Analytic Efficiency Part 2: User Filtering and Indexing Engine Differences

Recap

In the last article we looked at the differences between Power BI and Qlik’s indexing engines with respect to their Link-based (as opposed to Merged Cube-based) indexing technologies.

The reason why we performed this experiment is that after reviewing a Qlik patent (granted in April 2020) it became clear to me that Power BI and Qlik’s technologies, while appearing similar from the outside - because they both support complex link-based architectures – would be similar internally.

In fact, the two indexing technologies are quite distinct and this difference is most noticeable in the behaviour and performance of user filtering: Power BI Slicers versus QlikView List Boxes (or Qlik Sense Filters).

As such, I ran an experiment to see if this difference also created trade-offs with respect to traditional Business Intelligence operations such as calculating aggregate revenue across two linked tables.

What I discovered was that the performance – when an apples-to-apples comparison could be made – that the performance was about the same (although at first it looked like Qlik’s performance was 4x better, but this was due to a flaw in my experiment pointed out by a reader).

That said, I was expecting Power BI to outperform Qlik in this experiment (and did find a scenario where this was certainly the case) but was still surprised to see the performance was about the same when I ran the experiment with the main use case: High cardinality key linking.

This is a significant finding I believe because Qlik’s “Power of Gray” (a term used in Qlik’s sales & marketing materials) offers a massive benefit to business analysts (think Excel jockeys) who know how to leverage this “Power of Gray”.

This one minute video demonstrates Qlik's "Power of Gray".

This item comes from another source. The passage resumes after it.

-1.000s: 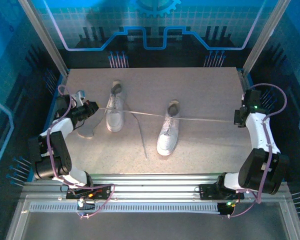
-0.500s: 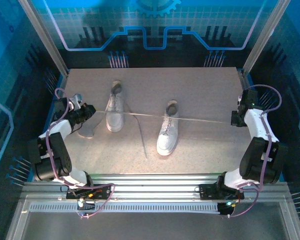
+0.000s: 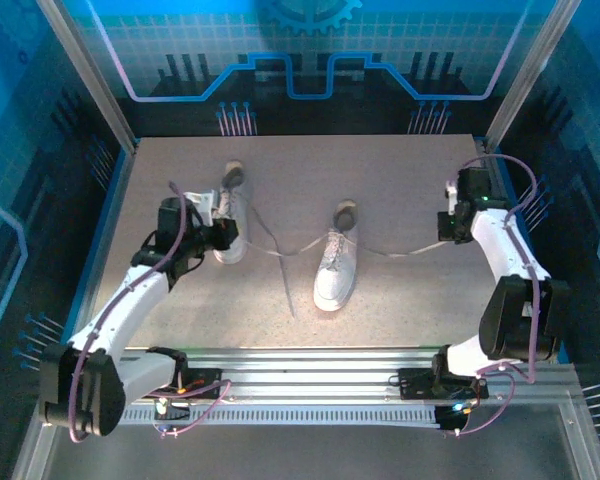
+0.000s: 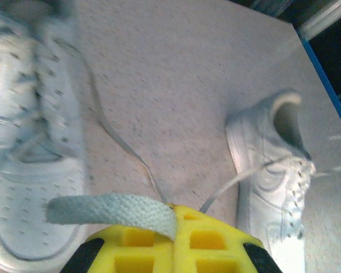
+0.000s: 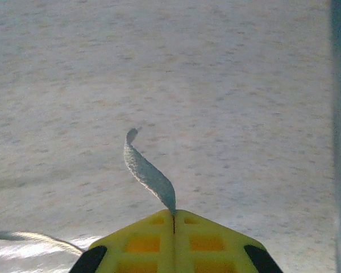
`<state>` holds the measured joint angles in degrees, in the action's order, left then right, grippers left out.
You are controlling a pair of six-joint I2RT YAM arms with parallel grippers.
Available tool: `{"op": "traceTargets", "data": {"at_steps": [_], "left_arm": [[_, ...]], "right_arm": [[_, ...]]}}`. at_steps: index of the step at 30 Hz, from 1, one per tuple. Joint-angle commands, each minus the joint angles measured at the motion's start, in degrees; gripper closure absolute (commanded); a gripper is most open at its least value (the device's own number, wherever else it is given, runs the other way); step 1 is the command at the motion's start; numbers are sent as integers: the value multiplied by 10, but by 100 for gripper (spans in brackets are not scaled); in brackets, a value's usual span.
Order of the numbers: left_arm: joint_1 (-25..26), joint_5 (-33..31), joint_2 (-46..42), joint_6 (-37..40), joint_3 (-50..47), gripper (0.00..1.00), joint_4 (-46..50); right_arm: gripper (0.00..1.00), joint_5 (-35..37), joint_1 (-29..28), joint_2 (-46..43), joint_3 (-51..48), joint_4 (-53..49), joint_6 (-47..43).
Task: Tie the shoes
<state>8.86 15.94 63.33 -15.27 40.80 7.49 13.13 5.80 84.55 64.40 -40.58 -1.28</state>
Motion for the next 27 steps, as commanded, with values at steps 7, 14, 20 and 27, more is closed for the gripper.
{"op": "traceTargets", "data": {"at_steps": [7,14,20,27], "left_arm": [[81,-100,3,6,-44,69,86],[81,-133,-8,122,61,55,187],[124,-43,87,262,140,53,219],[189,-58,307,348,233,58,271]], "right_arm": [[73,-29,-70,-20,-23,-37,48],[53,-67,-71,-52,-15,-54,60],[51,-134,-100,-98,-45,-21,85],[51,-151,-185,-127,-74,14,124]]}}
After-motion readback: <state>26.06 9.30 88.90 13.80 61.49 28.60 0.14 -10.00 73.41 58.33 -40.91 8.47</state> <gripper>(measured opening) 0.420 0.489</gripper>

My next blog post will get into this “Power of Gray” and why it is so powerful and how it can be leveraged to cross analytic efficiency thresholds leading to improved business outcomes. 


Introduction

In this article we are going to explore both Power BI and Qlik’s filter controls – Slicers and List Boxes – as well as the underlying indexing technology which explains why the behaviour of this filtering is so different between the tools and why the “Power of Gray” comes easily to Qlik and why we do not see it in Power BI.


The purpose of this article is not to provide a complete description of the indexing and calculation technologies. Rather this article is intended to complement other materials (such as those we are linking to in this article) to show using an example how these engines differ. 


But before we get into that I want to go over some additional performance measures I have taken that will help illustrate the qualitative differences between the engines. Namely, the differences that analysts would notice when using both tools.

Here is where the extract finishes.